Source material START

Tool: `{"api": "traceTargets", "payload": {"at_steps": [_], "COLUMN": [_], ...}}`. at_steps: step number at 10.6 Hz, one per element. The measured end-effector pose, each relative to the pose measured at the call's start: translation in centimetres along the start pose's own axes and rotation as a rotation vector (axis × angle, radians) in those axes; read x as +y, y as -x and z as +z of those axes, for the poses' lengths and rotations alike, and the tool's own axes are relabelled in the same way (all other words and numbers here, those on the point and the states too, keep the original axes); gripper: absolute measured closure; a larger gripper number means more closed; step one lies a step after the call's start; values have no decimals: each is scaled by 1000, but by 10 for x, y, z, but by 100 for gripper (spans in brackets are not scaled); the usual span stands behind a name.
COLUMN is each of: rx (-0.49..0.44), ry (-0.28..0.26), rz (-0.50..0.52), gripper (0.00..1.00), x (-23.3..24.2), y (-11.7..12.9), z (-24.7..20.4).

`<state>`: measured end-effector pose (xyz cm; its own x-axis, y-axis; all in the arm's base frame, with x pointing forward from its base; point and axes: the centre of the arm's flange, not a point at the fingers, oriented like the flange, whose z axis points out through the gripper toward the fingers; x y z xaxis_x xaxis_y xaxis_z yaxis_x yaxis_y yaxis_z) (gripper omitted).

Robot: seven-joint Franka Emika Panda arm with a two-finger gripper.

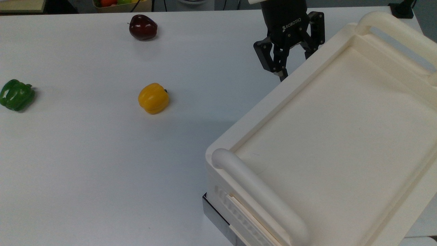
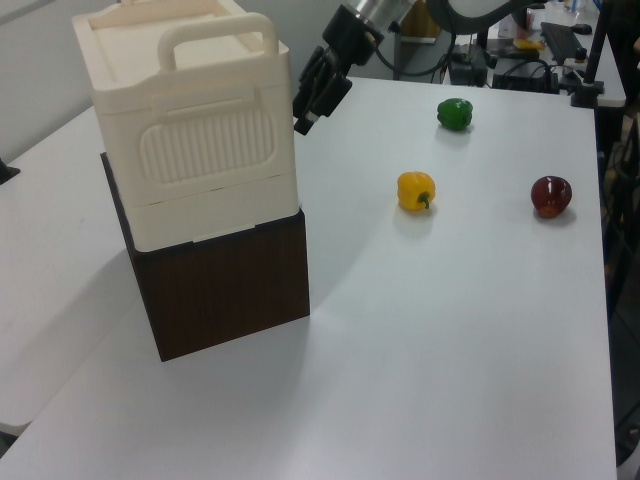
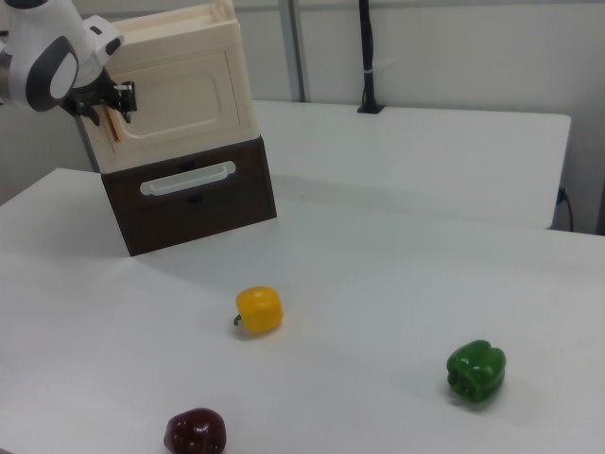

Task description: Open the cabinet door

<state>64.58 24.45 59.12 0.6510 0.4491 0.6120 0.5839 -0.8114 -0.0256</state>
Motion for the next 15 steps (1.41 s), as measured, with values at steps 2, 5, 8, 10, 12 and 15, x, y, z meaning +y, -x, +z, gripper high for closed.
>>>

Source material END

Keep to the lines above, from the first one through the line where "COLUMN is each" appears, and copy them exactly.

Tool: `{"api": "traceTargets", "payload": {"at_steps": [_], "COLUMN": [_], ...}}`. at_steps: step number at 10.6 Hz, one per element. The measured end-effector pose, each relative to the pose measured at the call's start: translation in centimetres along the start pose's own axes and rotation as a rotation vector (axis × angle, radians) in those axes; read x as +y, y as -x and z as +z of those axes, for the poses' lengths and rotations alike, and the tool's own axes are relabelled in the same way (all other words and numbers here, those on the point and the states too, keep the original axes); gripper: absolute measured closure; a larger gripper number means more closed; step one lies a step after the call's start; values have no decimals: each is scaled by 1000, but by 10 for x, y, z, but by 100 for gripper (spans in brackets are not scaled); the usual span stands behind a name.
COLUMN is each of: rx (-0.49..0.44), ry (-0.28..0.26), rz (-0.50..0.52), gripper (0.00..1.00), x (-23.3..24.2), y (-11.7..12.9), z (-24.7..20.4).

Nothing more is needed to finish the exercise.